:: PROBLEM REQUIREMENTS ::
Give back nothing but the number of lines in these entries that contain the word "upper".
----
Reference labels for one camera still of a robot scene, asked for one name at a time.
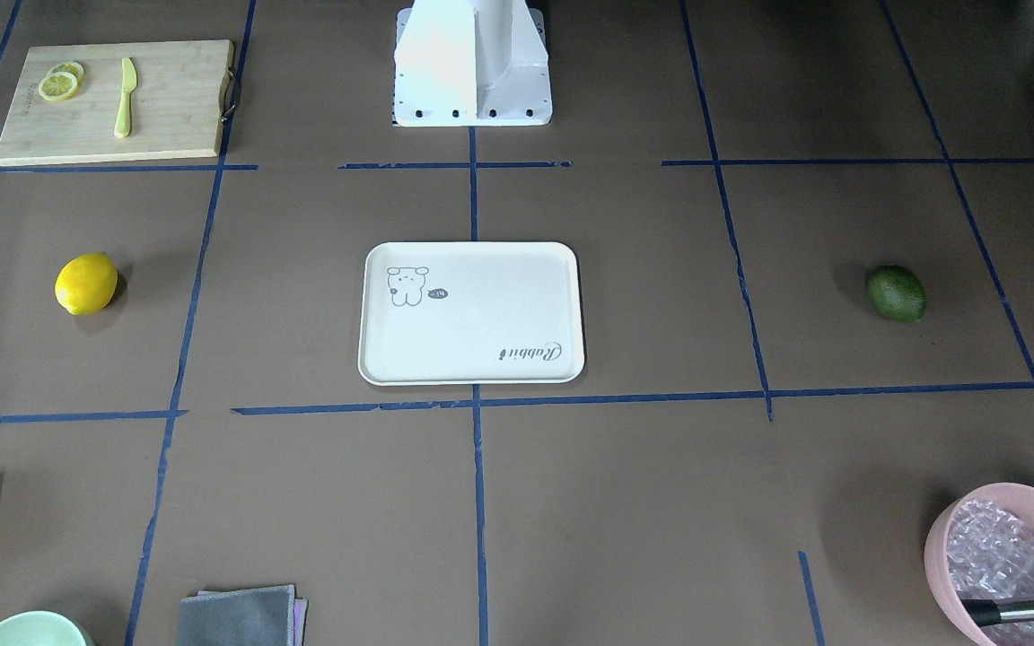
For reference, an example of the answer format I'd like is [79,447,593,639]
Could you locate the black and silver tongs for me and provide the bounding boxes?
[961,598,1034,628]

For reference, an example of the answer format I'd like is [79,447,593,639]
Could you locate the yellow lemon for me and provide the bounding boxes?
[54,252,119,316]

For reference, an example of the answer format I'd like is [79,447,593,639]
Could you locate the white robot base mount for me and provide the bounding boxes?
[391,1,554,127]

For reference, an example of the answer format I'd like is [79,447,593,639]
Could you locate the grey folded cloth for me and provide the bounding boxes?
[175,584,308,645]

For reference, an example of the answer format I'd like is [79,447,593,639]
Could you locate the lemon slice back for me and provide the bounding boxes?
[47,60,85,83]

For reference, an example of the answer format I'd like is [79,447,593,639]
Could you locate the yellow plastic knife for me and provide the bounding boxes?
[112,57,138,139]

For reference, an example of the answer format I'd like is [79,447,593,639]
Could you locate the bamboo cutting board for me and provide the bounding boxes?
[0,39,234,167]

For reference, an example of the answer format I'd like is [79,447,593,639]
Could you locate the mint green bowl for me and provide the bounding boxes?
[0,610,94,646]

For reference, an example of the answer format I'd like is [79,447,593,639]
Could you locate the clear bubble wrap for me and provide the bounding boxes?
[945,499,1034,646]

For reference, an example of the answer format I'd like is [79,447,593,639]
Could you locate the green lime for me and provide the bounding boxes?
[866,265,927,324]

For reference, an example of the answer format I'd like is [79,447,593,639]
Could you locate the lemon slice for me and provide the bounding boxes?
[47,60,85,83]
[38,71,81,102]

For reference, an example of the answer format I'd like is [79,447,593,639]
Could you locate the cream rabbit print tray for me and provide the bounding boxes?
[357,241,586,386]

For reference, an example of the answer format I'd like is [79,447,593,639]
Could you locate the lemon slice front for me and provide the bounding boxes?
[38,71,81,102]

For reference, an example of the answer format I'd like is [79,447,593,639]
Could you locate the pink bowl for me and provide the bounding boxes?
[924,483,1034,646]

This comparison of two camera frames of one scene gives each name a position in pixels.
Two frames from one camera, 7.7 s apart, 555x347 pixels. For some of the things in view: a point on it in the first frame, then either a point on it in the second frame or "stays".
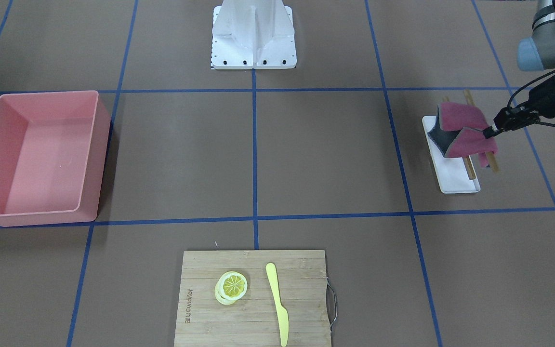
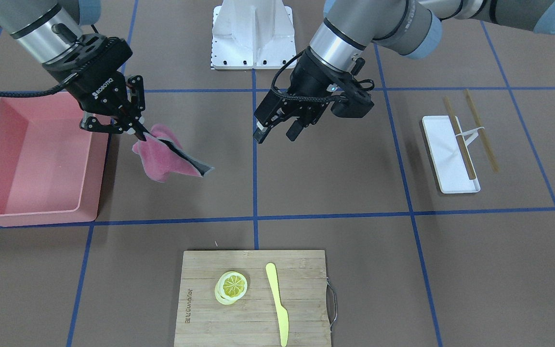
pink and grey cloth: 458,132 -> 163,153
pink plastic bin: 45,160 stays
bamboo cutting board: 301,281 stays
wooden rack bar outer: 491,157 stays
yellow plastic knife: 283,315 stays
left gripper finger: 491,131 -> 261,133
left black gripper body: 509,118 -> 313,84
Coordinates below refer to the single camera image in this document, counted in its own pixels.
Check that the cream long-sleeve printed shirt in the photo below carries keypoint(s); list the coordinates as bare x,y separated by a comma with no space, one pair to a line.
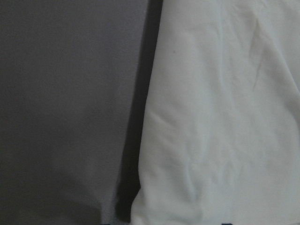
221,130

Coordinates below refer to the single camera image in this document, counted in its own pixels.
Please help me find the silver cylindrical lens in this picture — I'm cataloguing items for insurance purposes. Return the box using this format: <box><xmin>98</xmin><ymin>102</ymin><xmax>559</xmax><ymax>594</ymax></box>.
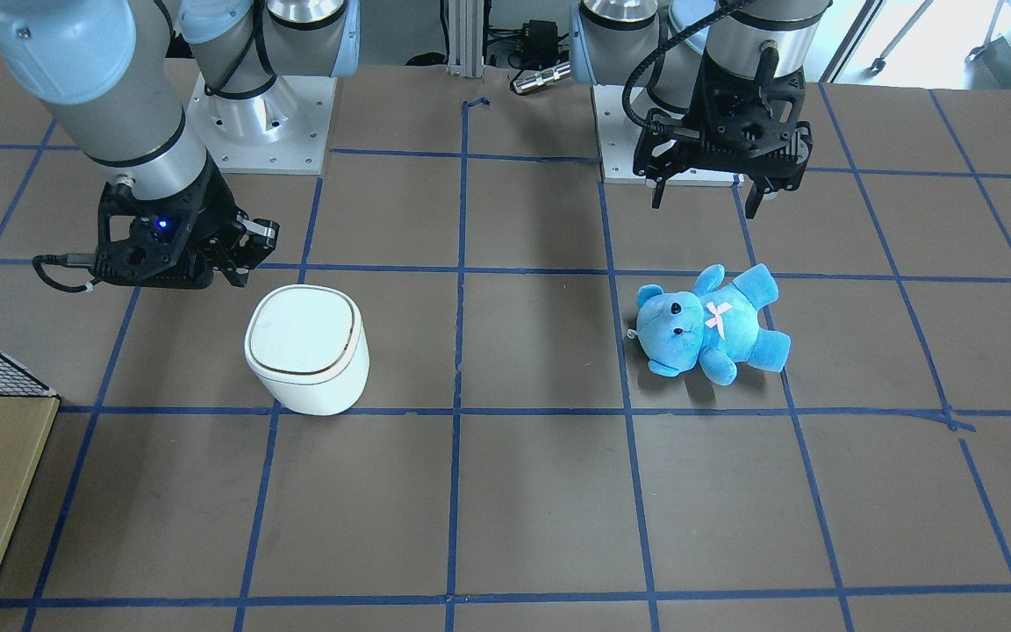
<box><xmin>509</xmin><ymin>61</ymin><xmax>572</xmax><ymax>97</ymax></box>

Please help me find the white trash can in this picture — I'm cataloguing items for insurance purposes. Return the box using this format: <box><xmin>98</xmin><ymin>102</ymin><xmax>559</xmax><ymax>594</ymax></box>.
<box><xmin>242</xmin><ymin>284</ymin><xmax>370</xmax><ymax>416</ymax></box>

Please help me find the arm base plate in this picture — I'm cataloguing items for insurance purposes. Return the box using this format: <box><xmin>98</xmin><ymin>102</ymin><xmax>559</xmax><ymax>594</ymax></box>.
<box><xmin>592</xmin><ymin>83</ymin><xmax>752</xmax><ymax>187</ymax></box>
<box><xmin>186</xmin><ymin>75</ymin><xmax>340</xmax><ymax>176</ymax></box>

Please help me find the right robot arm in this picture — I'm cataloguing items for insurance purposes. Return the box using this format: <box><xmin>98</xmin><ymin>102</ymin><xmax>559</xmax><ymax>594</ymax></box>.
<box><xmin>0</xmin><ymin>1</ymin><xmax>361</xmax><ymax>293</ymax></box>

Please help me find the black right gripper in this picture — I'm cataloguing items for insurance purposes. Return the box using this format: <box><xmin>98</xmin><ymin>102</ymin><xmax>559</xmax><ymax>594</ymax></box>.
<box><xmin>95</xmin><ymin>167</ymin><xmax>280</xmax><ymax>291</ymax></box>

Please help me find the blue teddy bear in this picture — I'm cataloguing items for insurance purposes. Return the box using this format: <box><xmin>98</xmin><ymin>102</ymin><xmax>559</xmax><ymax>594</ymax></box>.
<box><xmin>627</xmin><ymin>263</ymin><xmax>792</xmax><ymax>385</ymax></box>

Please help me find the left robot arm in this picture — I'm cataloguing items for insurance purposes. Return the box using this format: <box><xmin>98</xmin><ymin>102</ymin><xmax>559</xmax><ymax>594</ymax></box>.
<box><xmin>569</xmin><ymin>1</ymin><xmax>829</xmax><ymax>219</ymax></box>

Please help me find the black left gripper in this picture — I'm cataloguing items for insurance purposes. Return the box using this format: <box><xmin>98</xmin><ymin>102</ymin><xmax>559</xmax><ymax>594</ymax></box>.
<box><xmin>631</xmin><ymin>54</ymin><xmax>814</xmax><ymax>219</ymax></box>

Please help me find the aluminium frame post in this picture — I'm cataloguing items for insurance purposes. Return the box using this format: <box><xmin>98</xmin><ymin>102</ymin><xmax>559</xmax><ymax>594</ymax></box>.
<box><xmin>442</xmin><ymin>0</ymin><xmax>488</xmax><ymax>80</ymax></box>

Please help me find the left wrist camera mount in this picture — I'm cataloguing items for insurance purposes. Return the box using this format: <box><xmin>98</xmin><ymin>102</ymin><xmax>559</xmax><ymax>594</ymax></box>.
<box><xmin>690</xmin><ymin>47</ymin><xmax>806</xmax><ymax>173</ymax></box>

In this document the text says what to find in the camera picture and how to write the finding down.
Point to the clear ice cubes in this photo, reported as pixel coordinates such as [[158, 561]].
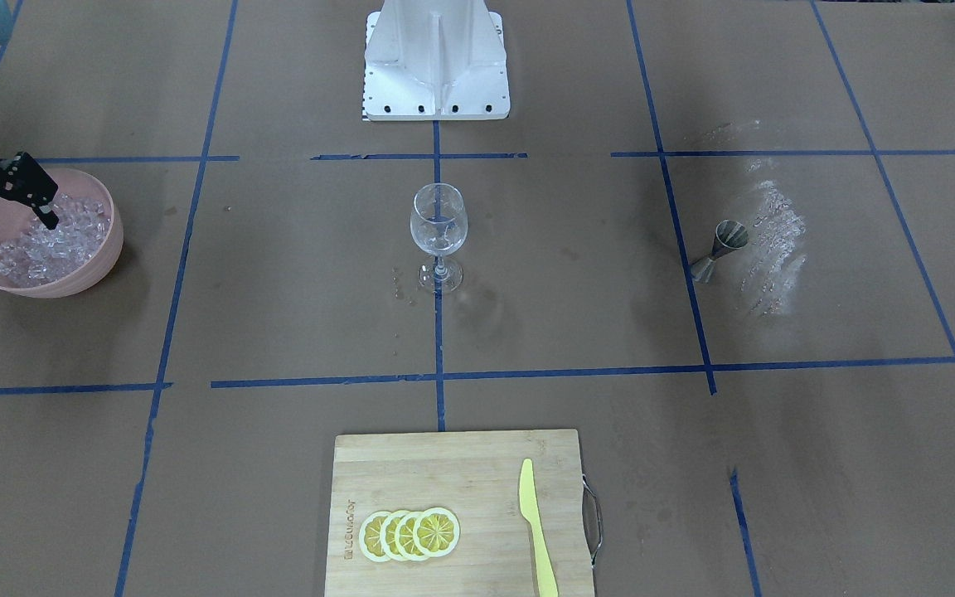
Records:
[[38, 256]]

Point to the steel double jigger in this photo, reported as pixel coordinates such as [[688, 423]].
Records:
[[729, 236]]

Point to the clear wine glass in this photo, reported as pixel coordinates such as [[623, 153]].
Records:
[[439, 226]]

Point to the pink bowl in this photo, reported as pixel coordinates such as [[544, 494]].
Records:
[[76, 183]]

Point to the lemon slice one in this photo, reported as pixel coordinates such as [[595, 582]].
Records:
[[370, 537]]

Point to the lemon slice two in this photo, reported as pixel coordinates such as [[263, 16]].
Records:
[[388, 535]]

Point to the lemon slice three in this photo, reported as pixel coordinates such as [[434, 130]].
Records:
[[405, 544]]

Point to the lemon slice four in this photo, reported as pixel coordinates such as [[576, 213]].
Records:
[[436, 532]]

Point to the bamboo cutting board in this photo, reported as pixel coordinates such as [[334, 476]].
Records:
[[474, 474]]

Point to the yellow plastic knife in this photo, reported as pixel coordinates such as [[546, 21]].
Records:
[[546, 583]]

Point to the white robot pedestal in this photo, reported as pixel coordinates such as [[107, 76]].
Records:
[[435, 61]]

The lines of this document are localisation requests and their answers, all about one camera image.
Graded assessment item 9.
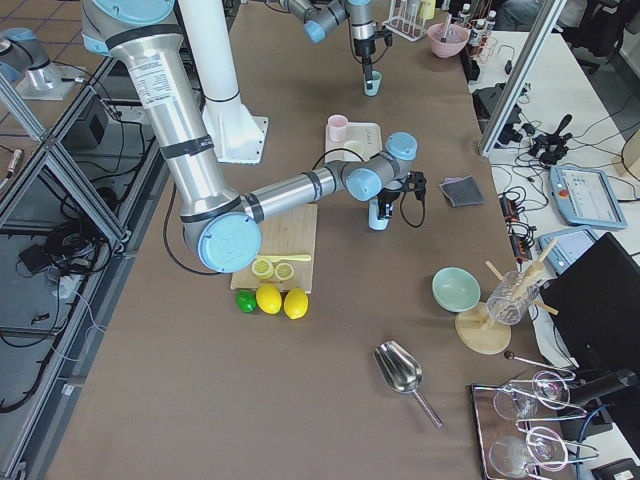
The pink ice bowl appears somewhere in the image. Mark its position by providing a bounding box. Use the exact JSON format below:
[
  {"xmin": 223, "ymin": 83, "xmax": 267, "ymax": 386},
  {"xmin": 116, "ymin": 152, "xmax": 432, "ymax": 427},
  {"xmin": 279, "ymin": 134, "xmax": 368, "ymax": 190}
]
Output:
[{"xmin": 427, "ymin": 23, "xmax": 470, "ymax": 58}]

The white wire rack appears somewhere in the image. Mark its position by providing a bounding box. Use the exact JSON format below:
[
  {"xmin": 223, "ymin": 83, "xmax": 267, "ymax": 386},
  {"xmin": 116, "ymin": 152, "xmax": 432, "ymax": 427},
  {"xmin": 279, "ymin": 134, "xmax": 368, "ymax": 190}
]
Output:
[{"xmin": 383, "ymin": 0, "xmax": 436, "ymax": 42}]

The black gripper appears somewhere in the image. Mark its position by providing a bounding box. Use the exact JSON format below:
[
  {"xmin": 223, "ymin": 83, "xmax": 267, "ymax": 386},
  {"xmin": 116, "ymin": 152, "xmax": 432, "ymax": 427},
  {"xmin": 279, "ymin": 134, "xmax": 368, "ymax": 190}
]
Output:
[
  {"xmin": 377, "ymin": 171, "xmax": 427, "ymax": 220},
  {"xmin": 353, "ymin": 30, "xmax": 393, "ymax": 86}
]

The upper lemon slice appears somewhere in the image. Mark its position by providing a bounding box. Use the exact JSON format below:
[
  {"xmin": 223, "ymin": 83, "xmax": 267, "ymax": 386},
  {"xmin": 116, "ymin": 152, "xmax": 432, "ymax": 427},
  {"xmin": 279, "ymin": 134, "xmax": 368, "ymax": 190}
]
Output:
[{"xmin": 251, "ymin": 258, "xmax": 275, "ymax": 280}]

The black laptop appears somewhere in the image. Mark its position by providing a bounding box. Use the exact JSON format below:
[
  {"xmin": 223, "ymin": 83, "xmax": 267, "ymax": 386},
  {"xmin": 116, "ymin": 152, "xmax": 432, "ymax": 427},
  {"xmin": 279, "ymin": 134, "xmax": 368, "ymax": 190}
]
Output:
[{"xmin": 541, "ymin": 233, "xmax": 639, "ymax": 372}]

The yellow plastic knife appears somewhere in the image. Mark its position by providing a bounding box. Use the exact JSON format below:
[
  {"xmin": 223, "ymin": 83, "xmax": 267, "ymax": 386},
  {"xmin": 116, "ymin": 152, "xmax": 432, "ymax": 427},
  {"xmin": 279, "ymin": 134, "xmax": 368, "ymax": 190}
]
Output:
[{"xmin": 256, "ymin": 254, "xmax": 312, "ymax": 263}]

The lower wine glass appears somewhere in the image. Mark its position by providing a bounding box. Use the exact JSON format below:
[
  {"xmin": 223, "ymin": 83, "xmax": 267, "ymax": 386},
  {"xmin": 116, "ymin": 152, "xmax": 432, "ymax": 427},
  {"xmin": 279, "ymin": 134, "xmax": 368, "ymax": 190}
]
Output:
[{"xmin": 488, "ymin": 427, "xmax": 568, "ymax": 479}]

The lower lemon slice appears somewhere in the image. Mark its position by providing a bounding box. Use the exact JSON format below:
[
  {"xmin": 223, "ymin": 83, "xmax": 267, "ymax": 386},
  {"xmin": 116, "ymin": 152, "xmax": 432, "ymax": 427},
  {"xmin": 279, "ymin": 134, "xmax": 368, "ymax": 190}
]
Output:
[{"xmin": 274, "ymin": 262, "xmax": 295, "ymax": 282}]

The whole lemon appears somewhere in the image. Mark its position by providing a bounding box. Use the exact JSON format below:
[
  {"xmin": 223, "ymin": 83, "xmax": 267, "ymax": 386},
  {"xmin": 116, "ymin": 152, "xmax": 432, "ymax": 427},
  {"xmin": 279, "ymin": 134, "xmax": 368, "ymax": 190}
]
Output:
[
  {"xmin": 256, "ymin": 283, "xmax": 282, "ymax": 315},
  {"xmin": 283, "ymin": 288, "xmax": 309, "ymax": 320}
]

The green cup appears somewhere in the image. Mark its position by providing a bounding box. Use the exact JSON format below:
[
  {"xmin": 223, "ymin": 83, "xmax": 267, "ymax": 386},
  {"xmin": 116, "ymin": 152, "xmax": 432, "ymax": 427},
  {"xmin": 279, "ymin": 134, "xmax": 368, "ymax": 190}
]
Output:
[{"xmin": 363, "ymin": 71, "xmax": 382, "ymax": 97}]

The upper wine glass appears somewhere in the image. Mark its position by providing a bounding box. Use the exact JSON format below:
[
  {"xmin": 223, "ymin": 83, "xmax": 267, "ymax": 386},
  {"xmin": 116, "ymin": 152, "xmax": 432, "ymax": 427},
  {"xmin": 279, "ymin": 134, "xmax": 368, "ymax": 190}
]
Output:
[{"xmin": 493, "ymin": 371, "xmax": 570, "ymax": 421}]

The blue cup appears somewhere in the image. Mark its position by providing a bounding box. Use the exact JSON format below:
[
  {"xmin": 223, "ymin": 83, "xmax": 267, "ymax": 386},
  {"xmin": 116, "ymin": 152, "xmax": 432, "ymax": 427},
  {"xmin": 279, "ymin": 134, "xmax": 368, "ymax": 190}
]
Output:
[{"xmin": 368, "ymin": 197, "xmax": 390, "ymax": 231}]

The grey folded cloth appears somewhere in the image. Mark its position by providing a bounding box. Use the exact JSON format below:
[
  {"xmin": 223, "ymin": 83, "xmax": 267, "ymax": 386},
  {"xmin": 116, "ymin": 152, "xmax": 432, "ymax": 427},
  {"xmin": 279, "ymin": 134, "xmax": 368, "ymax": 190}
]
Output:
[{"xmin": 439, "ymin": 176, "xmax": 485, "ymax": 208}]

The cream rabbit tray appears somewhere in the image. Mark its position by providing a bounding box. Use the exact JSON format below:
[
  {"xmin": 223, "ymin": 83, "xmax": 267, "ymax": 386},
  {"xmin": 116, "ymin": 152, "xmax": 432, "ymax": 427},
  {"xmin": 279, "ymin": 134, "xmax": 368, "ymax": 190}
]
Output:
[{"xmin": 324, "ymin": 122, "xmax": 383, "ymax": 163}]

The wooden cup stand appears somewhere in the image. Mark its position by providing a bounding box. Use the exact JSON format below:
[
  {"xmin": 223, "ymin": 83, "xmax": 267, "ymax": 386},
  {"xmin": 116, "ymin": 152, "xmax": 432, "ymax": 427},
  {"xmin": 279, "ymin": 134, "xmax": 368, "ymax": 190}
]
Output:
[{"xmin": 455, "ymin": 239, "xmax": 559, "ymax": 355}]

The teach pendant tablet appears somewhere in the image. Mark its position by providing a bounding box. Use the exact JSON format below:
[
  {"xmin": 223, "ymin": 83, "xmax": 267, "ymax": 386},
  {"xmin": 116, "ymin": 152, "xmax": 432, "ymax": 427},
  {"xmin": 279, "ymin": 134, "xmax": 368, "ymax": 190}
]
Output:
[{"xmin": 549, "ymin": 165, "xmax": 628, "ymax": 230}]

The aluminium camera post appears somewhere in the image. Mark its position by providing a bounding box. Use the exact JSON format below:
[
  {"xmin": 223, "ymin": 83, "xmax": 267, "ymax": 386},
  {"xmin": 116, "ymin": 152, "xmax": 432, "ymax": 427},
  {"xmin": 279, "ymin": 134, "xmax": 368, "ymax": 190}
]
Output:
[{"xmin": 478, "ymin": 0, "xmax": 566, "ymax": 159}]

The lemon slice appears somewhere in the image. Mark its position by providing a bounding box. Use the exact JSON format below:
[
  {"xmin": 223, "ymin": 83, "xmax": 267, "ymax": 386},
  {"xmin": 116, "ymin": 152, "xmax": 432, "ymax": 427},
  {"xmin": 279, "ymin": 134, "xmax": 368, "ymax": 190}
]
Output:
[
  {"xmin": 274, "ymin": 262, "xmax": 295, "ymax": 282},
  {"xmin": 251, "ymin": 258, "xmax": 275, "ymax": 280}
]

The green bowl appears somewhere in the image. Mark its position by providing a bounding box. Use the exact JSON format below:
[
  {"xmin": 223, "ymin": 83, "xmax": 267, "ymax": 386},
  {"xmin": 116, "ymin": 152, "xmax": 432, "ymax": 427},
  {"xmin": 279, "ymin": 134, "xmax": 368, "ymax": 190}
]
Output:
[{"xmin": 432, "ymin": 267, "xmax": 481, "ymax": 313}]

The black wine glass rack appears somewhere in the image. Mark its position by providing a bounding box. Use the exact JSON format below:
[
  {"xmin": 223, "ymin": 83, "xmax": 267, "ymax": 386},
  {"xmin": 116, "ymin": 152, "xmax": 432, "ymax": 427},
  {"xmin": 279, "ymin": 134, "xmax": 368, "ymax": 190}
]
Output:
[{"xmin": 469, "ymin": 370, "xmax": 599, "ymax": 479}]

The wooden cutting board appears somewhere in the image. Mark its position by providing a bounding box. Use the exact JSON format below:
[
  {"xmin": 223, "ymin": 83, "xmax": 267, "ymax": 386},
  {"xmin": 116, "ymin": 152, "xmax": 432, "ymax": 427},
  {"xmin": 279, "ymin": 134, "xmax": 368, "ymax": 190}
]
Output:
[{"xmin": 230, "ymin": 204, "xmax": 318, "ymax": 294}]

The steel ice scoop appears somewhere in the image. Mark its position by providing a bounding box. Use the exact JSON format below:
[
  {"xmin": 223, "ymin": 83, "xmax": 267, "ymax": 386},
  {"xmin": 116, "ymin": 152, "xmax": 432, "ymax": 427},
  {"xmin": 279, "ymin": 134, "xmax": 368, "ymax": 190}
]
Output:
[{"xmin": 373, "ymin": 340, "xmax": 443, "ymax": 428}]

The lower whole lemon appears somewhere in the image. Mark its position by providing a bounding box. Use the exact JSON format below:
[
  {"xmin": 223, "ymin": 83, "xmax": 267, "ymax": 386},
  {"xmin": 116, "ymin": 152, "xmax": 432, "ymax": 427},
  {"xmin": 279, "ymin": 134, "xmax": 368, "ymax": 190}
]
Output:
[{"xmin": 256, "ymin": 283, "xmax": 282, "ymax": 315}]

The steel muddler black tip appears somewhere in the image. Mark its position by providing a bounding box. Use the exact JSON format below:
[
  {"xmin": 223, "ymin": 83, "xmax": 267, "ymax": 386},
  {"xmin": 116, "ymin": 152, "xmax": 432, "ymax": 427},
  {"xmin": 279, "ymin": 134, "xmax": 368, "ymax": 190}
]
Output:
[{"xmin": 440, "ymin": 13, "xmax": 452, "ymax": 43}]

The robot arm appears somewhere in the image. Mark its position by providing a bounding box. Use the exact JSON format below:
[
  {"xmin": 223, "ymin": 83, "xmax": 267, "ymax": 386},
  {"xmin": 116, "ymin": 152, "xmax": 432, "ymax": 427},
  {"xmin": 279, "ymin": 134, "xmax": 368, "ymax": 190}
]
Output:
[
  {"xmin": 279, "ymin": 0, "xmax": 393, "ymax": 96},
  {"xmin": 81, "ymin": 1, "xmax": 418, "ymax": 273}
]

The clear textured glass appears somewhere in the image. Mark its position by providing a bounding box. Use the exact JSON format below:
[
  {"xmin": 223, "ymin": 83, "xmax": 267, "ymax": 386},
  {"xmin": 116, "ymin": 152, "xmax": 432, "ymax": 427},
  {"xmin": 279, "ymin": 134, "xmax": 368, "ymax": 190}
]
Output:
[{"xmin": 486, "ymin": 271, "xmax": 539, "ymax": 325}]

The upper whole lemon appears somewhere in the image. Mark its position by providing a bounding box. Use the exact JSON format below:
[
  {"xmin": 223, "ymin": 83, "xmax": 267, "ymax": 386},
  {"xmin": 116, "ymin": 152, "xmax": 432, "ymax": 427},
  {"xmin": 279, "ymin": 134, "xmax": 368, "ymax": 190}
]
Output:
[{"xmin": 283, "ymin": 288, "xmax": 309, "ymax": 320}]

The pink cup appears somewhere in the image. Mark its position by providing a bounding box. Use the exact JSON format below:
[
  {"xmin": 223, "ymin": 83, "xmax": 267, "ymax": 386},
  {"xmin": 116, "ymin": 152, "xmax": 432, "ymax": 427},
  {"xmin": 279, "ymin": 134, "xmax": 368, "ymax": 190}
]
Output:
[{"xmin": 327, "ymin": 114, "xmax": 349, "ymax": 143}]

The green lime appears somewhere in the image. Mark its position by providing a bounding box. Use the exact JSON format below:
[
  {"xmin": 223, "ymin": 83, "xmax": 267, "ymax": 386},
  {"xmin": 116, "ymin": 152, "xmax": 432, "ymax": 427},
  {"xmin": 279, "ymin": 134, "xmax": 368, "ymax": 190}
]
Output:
----
:: EXPECTED OUTPUT ::
3